Des programmes très variés
À l’image des 117 IUT de France, notre Institut comprend différentes spécialités qui déterminent nos formations en informatique, statistique et informatique décisionnelle, techniques de commercialisation, GEA, INFOCOM (métiers du livre, communication des organisations, publicité) et carrières sociales. L’IUT porte une dizaine de licences professionnelles rattachées à ces spécialités, notamment en gestion, commerce, développement durable, informatique, statistique et bien sûr communication. Les publics des licences professionnelles viennent de DUT (dont 40 % de nos élèves), de BTS et de Licence (L2 ou L3) suivant leur volonté de rentrer sur le marché du travail.

 

Des enseignements professionnalisants
150 professeurs permanents et 400 vacataires professionnels assurent un apprentissage par la technologie.
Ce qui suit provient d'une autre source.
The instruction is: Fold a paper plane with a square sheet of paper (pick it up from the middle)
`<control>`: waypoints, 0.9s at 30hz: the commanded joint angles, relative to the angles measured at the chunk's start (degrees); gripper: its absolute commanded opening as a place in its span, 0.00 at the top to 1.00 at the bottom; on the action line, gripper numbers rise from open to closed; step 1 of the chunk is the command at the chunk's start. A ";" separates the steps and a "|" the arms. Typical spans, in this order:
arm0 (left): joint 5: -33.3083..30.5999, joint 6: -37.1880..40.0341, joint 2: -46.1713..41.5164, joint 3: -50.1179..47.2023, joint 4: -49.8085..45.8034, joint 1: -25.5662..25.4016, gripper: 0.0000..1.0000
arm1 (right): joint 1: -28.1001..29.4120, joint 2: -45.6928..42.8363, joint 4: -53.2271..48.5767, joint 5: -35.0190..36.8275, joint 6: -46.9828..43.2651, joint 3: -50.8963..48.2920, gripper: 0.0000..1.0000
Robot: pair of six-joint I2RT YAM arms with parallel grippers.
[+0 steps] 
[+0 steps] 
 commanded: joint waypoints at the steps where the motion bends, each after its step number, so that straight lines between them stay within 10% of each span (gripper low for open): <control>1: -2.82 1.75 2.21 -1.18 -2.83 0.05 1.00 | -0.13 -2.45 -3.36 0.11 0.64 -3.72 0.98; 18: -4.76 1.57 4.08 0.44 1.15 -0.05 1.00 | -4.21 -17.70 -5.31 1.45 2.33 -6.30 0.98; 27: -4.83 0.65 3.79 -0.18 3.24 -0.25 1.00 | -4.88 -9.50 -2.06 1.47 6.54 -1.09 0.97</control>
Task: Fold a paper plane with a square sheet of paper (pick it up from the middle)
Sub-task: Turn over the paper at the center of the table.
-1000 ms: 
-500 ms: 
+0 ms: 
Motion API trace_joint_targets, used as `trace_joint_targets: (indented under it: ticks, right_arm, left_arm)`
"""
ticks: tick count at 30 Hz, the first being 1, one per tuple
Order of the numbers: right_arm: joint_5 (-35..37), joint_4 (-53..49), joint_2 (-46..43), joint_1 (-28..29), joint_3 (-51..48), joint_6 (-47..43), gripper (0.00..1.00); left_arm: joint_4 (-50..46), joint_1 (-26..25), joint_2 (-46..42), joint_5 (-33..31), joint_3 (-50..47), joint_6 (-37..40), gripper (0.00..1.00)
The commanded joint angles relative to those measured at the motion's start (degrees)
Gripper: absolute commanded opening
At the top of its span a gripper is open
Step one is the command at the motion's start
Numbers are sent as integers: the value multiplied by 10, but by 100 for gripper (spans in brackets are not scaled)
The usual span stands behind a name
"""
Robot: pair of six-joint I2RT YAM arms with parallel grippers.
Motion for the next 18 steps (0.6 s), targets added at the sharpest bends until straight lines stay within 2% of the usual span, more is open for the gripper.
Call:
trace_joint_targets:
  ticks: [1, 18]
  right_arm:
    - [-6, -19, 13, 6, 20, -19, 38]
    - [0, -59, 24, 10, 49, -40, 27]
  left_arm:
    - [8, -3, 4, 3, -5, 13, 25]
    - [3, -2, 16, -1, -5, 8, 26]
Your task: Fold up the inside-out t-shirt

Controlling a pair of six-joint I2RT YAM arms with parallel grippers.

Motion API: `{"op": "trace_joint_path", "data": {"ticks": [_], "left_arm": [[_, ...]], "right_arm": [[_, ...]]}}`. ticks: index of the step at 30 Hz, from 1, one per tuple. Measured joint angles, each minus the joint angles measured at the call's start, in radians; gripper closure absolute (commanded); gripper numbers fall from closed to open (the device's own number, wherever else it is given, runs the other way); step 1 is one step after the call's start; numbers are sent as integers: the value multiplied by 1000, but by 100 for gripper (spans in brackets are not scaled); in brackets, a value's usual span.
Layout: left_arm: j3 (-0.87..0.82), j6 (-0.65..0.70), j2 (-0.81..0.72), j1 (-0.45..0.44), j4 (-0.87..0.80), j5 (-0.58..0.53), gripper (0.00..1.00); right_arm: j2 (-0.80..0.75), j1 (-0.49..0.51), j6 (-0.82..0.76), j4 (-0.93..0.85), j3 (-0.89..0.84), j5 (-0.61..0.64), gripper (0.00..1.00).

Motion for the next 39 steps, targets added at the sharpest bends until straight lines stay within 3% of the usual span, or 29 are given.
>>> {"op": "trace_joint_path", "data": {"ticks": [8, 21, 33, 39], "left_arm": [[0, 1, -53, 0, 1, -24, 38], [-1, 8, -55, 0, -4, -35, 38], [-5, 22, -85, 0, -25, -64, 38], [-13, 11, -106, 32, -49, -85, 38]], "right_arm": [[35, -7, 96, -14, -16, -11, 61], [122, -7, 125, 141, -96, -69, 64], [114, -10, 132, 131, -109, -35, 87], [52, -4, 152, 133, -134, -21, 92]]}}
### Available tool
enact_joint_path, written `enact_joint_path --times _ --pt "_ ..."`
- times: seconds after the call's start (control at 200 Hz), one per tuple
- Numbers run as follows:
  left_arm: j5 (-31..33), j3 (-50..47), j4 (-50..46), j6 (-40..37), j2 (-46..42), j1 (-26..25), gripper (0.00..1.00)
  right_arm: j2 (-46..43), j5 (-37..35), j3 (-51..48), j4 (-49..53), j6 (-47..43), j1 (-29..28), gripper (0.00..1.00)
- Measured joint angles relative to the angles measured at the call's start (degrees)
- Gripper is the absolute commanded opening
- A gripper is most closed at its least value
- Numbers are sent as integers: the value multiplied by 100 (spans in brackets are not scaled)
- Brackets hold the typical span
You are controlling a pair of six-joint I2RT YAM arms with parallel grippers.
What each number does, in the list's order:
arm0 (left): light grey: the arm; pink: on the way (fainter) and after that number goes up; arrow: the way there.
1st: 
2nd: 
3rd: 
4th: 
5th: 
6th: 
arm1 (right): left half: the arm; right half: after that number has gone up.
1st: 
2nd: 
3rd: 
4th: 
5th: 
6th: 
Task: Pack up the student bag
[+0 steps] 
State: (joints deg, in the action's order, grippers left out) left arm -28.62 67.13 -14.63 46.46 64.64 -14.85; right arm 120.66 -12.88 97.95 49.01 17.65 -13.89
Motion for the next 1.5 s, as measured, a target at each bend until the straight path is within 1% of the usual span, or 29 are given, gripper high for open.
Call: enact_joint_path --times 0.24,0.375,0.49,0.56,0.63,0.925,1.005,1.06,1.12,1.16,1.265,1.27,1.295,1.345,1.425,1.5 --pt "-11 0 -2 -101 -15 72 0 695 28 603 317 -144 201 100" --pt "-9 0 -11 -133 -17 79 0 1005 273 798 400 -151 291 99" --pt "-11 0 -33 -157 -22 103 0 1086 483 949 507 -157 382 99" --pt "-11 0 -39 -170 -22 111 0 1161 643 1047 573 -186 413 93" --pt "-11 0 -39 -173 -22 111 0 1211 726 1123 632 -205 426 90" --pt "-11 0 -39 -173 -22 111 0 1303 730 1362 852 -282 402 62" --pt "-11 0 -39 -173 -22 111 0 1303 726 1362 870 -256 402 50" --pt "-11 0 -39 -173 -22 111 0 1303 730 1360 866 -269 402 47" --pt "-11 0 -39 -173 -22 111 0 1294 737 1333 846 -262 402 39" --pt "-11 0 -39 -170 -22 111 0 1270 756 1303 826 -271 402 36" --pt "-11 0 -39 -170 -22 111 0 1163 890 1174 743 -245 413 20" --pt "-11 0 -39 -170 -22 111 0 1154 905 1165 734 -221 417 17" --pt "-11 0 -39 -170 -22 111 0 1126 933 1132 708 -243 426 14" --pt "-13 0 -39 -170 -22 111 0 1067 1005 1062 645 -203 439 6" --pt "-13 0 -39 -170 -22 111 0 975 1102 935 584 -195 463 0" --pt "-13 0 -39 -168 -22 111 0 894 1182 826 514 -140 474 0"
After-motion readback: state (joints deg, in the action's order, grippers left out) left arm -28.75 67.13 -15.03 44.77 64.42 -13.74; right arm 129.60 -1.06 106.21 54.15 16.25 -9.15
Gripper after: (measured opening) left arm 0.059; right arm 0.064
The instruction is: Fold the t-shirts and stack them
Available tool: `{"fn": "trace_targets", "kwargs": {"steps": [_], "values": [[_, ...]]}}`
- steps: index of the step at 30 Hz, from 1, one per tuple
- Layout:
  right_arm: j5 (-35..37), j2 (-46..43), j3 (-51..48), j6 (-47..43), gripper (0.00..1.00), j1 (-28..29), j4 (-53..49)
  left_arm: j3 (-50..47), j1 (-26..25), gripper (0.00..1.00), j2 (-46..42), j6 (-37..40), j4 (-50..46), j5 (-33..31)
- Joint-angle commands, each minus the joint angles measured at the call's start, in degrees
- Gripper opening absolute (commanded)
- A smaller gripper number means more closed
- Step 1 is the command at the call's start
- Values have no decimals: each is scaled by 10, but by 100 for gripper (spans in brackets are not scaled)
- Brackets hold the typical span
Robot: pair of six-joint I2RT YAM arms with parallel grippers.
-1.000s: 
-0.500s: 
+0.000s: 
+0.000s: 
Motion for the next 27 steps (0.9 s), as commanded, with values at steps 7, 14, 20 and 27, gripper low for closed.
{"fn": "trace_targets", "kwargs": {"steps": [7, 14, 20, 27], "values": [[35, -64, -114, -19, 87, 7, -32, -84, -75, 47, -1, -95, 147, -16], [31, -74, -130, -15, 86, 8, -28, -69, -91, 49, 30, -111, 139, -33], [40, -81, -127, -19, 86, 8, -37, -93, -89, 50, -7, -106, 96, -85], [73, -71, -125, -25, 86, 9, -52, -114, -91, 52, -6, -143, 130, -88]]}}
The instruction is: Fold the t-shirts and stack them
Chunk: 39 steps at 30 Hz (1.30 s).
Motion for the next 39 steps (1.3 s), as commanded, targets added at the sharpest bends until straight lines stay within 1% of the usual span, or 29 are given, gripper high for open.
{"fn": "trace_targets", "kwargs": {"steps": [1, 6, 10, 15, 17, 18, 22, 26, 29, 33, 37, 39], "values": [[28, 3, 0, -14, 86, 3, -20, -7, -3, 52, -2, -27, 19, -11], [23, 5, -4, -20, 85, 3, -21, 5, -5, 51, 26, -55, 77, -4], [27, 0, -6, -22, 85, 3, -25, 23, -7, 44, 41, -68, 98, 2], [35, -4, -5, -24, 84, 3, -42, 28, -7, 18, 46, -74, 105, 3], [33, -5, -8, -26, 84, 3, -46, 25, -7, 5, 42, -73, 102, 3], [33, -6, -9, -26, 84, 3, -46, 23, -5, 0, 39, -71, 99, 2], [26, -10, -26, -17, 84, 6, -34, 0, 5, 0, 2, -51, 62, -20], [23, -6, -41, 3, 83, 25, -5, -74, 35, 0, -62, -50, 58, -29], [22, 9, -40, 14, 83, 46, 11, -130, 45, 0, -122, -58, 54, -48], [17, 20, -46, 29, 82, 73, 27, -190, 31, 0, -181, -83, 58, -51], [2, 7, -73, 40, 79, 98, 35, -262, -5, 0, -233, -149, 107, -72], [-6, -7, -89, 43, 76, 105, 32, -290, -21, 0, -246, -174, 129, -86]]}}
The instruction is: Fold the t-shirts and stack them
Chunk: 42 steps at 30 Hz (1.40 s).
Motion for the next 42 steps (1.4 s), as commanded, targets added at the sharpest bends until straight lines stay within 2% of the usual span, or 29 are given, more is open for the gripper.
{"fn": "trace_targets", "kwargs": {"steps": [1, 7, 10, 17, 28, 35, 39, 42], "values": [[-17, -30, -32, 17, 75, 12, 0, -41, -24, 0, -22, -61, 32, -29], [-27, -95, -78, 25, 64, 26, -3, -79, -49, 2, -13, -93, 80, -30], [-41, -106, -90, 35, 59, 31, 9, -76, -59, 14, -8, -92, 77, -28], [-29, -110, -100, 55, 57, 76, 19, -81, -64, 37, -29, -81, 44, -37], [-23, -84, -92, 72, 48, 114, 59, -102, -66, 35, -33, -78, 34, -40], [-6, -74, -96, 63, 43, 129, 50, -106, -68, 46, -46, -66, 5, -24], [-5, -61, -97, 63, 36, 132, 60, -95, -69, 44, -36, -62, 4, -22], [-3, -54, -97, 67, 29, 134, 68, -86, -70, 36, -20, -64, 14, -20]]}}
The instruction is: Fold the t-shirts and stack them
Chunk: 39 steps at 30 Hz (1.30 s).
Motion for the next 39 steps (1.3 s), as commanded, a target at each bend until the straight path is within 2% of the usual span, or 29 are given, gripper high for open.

Nos diplômés acquièrent ainsi une approche pragmatique de leurs savoirs par un mélange de cours théoriques qui leur donnent les éléments fondamentaux pour poursuivre des études, et d’enseignements technologiques appliqués, notamment à travers les projets tutorés et les stages.

 

Le vecteur de l’apprentissage
Sur 2 600 élèves, nous comptons 1 000 apprentis, notamment en licence professionnelle. Ce type de cursus ajoute une ligne aux CV de nos diplômés : une année d’expérience en entreprise, en plus d’une année de formation ! De plus, les ressources de l’Université étant réduites en matière de masse salariale, l’apprentissage constitue le seul moyen de monter des formations nouvelles, telles que les licences que nous allons créer en marketing digital et en gestion des équipes commerciales.

 

« En Île de France, nous avons la chance de trouver facilement des stages »
Notre politique consiste à laisser les étudiants chercher leur stage sans leur donner de liste d’entreprises et de stages prédéfinis, car ils doivent acquérir une première expérience de prospection qui leur servira lors de la recherche d’un premier emploi. En ce qui concerne les licences professionnelles, les CFA servent de courroies de transition entre les étudiants et les entreprises. De notre côté, nous validons le choix de l’entreprise, car la mission doit correspondre au contenu de la licence ou du DUT.

 

L’international en ligne de mire
Pour obtenir une première expérience internationale en entreprise, de nombreux étudiants effectuent leur stage à l’étranger en cours de cursus. Le DUETI, diplôme universitaire d’études technologiques internationales à Bac+3, qui valide 60 ECTS, permet à nos étudiants de passer une année à l’étranger sans payer de frais d’inscription dans les universités d’accueil, leurs principales destinations étant le Canada, l’Ecosse, l’Espagne, les Pays-Bas et l’Allemagne. Enfin, dans le cadre de notre licence en management international appliqué au développement durable, les étudiants en apprentissage dans de grandes entreprises effectuent une partie de leur stage en France et l’autre moitié à l’étranger avec pour thème les problématiques du développement durable.

 

Original !
« Les étudiants de nos départements participent chaque année à des projets fédérateurs qui montrent leur motivation… et aussi celles de leurs enseignants ! » Projet très fédérateur pour le département technique de commercialisation, les étudiants ont créé un « Festival annuel du film de vente pour les entreprises », en mettant en valeur leur talent de négociateur et de vendeur. Chaque année, les étudiants en informatique participent à la « Nuit de l’informatique », une compétition de programmation avec des étudiants de toute la France. Si les étudiants en info com, qui participent régulièrement au « Challenge de la pub », en sortent régulièrement récompensés, les étudiants en dut de statistique effectuent des enquêtes annuelles sur un panel de 5 000 lycéens de l’Ile-de-France qu’ils interrogent sur leur pratique sportive et leur utilisation de réseaux sociaux.